■ Your instructions
Only the count is expected: the number of lines below that contain "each".

■ Available data
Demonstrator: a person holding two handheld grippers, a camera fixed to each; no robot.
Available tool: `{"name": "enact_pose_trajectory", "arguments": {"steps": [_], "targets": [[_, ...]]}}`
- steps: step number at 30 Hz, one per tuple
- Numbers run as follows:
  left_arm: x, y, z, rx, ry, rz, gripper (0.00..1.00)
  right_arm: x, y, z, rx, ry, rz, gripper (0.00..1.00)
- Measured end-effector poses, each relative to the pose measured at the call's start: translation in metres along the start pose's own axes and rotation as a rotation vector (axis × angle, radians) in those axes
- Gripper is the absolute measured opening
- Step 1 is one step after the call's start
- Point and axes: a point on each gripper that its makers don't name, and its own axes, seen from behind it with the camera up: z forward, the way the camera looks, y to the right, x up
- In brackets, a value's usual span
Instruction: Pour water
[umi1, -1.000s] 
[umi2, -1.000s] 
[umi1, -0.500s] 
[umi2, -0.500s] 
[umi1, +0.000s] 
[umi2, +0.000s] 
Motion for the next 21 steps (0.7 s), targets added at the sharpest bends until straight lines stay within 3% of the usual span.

■ Written answer
3